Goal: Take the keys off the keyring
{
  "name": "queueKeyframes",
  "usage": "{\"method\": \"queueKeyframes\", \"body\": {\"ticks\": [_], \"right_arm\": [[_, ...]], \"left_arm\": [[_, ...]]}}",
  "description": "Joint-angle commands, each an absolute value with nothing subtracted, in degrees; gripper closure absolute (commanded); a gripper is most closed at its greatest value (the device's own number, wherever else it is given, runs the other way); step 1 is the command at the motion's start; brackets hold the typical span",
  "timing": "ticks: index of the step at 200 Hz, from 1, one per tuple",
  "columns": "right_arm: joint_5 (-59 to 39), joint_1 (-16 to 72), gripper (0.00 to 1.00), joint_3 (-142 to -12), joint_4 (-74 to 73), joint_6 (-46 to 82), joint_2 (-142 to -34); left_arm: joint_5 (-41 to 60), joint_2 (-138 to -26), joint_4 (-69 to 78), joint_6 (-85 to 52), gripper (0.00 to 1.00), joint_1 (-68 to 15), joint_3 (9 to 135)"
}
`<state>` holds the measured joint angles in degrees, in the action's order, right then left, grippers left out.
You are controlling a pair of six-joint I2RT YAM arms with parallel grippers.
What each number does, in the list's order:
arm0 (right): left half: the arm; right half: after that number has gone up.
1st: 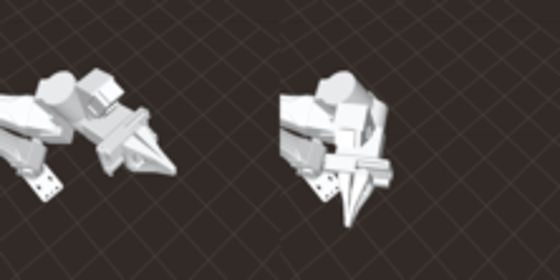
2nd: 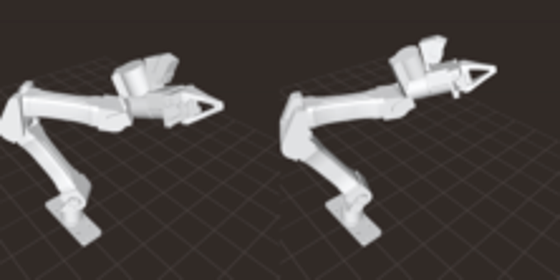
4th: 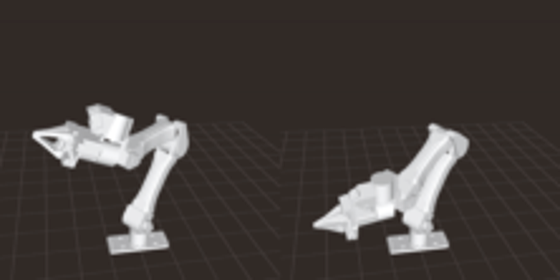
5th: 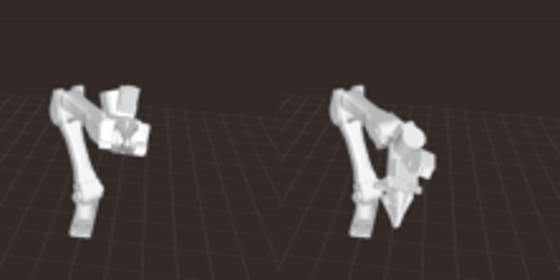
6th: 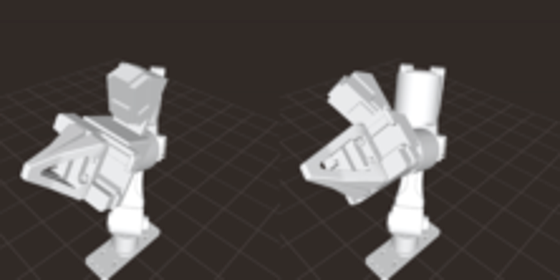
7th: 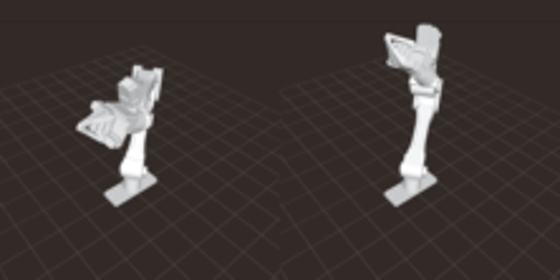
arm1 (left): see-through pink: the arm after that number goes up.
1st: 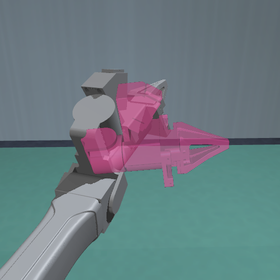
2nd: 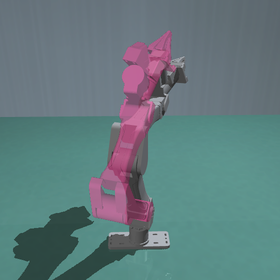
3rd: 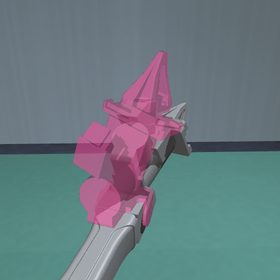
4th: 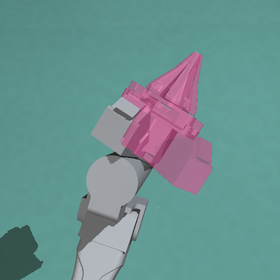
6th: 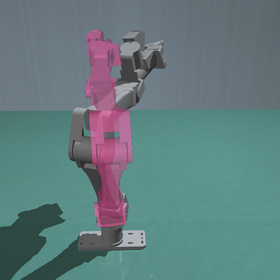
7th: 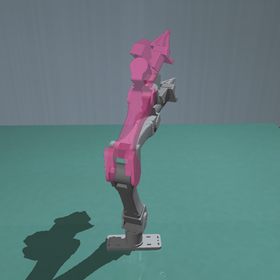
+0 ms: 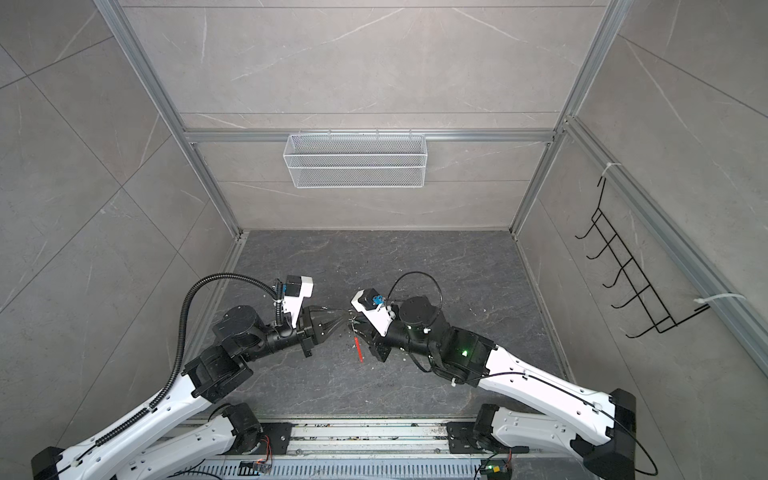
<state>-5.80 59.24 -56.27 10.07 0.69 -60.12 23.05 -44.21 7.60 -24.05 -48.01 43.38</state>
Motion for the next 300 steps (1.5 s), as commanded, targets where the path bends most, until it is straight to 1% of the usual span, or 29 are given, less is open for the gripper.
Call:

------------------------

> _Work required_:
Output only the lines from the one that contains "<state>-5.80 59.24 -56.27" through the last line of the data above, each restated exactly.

> _Solution to this exercise_:
<state>-5.80 59.24 -56.27 10.07 0.69 -60.12 23.05 -44.21 7.60 -24.05 -48.01 43.38</state>
Motion for the next 300 steps (1.5 s), as commanded, targets where the path bends most, until it is straight to 1% of the usual span, or 29 are given, less is open for the gripper.
Call:

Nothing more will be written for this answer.